TASK ITEM. Some lines hold the string "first". Copy all of them from the material that follows.

(GIVEN DATA)

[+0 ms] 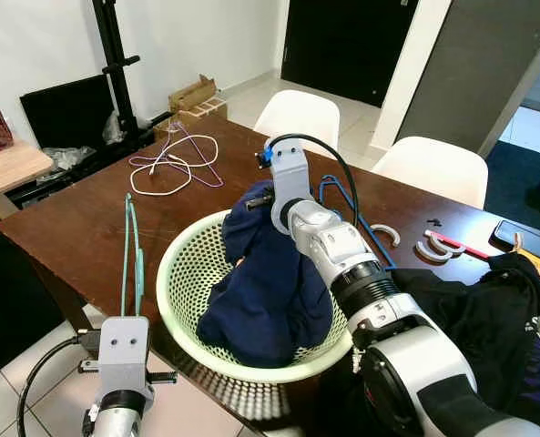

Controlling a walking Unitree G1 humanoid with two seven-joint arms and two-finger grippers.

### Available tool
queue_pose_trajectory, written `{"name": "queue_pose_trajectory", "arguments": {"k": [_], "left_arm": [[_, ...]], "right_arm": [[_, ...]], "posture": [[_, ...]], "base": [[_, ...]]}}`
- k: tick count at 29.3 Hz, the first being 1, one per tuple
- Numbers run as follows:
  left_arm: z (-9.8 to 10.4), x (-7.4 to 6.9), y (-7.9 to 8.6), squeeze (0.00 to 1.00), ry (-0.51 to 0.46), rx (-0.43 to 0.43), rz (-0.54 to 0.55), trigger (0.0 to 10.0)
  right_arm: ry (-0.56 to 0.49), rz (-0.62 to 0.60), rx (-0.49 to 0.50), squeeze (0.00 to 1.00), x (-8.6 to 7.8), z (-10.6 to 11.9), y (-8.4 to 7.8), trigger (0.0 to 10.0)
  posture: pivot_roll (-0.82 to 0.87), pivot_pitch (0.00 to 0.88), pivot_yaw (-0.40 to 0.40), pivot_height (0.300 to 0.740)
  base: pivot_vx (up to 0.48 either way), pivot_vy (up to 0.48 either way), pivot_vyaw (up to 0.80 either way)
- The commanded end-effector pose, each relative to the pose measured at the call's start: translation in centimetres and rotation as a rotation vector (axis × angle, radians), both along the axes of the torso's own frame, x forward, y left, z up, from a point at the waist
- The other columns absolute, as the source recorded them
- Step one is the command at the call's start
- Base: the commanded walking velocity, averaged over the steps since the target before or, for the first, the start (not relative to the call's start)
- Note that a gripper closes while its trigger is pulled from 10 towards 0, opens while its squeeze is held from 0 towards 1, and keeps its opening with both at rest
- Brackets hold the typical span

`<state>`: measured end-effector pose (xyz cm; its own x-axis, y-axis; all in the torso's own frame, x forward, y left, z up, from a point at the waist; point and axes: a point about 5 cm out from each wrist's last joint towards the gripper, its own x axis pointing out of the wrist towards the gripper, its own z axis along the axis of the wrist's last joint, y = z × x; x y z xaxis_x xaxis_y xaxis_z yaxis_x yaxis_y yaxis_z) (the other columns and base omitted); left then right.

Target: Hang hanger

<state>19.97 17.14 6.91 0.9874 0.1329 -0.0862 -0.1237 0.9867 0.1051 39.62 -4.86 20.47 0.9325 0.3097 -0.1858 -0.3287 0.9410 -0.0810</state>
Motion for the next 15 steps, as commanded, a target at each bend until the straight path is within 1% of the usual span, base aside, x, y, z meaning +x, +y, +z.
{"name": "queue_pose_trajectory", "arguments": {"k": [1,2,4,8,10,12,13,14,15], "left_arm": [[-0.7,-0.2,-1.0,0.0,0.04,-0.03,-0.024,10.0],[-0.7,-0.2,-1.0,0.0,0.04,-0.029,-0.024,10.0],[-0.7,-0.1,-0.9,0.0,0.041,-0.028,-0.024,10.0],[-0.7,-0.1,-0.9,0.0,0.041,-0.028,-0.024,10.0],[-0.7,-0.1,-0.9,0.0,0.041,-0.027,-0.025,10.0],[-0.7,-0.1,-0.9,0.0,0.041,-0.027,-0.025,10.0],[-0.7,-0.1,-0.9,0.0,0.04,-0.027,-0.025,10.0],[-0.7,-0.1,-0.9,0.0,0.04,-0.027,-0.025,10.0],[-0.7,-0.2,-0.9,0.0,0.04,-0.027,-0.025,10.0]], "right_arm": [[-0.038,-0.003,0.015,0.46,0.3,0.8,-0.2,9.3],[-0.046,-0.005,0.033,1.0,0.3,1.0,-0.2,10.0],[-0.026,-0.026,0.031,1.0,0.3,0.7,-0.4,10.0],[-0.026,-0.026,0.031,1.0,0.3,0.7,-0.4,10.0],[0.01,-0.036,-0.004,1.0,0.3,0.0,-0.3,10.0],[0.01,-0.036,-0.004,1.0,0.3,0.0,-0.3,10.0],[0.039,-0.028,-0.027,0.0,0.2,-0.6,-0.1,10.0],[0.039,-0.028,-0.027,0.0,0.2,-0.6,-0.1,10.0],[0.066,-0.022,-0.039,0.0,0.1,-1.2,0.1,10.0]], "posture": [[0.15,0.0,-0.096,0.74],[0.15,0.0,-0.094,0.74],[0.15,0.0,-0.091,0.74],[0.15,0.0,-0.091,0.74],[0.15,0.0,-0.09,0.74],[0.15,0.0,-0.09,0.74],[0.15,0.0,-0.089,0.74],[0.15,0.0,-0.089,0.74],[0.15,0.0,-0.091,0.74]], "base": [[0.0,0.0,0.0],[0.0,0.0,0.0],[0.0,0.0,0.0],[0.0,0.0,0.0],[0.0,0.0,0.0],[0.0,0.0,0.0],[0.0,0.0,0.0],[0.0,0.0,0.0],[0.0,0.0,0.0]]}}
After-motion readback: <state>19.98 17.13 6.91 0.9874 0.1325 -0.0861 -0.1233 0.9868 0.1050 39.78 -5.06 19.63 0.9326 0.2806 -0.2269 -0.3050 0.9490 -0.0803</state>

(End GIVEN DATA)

WRITTEN RESPONSE.
- k: tick count at 29.3 Hz, the first being 1, one per tuple
- Base: the commanded walking velocity, averaged over the steps since the target before or, for the first, the start (not relative to the call's start)

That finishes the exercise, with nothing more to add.